Its time for R600 – the VLIW chip

With the inevitable increased pixel shaders complexity there were cases when R580's inflexible setup execution units led to lower shader core utilization and, in turn, to lower performance. To solve this problem, and in order to have a chip that could better handle DX10-class shaders (with their complex capabilities) , ATI decided to develop a unified shader architecture that, albeit compact in size, removed restrictions on issuing different instructions for different pixel components: say hello to R600.Its time for R600 – the VLIW chip

R600 architecture

Source: ATI (now AMD)

Can you see the light-red picture behind the “streaming processing units” banner? Well, this is R600's shader core. It is composed of 4 independent SIMD engines, each 16-way wide. To be more clear: each of the above light-red column is a 16-way SIMD array. Notice the small yellow points inside each SIMD lane? These are the new R600 execution units: the vector+scalar units are gone, giving the way to five scalar execution units, organized in a VLIW fashion.

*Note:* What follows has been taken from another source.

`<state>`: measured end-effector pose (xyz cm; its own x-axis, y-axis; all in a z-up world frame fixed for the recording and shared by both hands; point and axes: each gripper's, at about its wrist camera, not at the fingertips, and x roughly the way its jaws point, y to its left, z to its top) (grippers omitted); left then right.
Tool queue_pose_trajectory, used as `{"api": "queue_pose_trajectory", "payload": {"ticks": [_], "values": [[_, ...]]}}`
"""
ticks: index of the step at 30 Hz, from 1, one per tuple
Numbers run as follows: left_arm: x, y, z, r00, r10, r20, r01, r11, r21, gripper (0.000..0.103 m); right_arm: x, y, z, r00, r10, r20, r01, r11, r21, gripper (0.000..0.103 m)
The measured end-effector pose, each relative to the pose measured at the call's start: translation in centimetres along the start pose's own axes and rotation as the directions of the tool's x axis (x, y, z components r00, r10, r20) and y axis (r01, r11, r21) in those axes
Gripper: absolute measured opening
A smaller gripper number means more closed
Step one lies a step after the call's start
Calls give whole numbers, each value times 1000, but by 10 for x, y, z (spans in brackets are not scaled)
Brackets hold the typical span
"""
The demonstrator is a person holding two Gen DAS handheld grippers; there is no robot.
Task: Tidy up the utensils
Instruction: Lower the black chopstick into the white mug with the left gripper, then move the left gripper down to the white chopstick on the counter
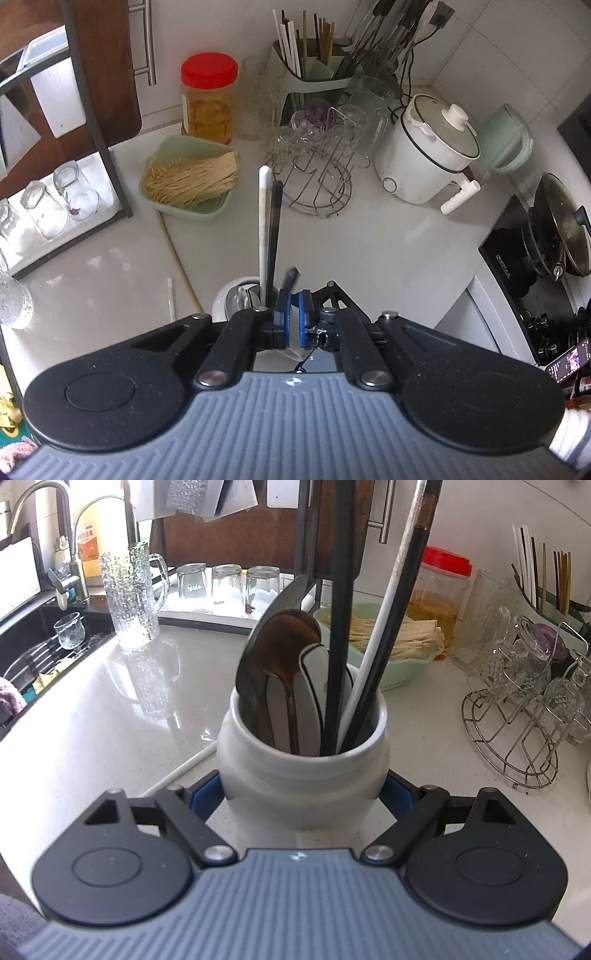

This image depict the VLIW unit layout:

R600 shader unit

Source: ATI (now AMD)

So, each SIMD array has a total of 16 x 5 = 80 scalar execution units at his disposal.

This new arrangement permit to solve problem n.1 (as described above): the VLIW parading permit to mix different instructions inside the single large instruction that is forwarded to the five execution units. To tell this with a picture:

Shader progression

Source: ATI (now AMD)

As you can see, while R520/580 class hardware (the central row) had serious restrictions about instructions issuing (only 2 different instructions was possible for clock), the VLIW paradigm enable R600 to issue up to 5 different instructions on the 5 different components. Moreover, as single instructions inside a VLIW word are statically scheduled, the ALUs require less control logic: a 5-way VLIW setup is considerably more compact that a normal, independent 5 ALUs implementation. So, you can combine computer power and flexibility with a quite compact execution core. For example, consider the RV770 GPU: while is has 2.5X the shader / texture performance, it has roughly 956M transistors, a moderate grow from the ~700M transistors that powered the original R600 chip.

Unfortunately, the VLIW setup has lesser success against problem n.2 – the need to supply the GPU with a large data unit that can effectively fill up the various resources. While R600 setup can somewhat relax this issue (as it is simpler to operate on multiple data sets when you can issue different instruction for each data item) if you have data dependency only some (maybe only one!) of the five execution units can do useful work. Moreover, the need to issue independent instructions place an higher burden on the compiler: while the shader core become more flexible, in order to fully utilize it ATI had to develop a very smart compiler, capable of extracting a good amount of parallelism from the instruction and data flows.

So, in a nutshell:

  • R600 design was more flexible than R520 one
  • R600 design, while not compact as R520 one, provide excellent scalability and very good compute density
  • the added flexibility require that, to fully utilize the execution resource, compiler technology required some notable development
  • until the compiler did not catch up with hardware capabilities, R600 execution core utilization was lower than optimal, but no worse than R520 one.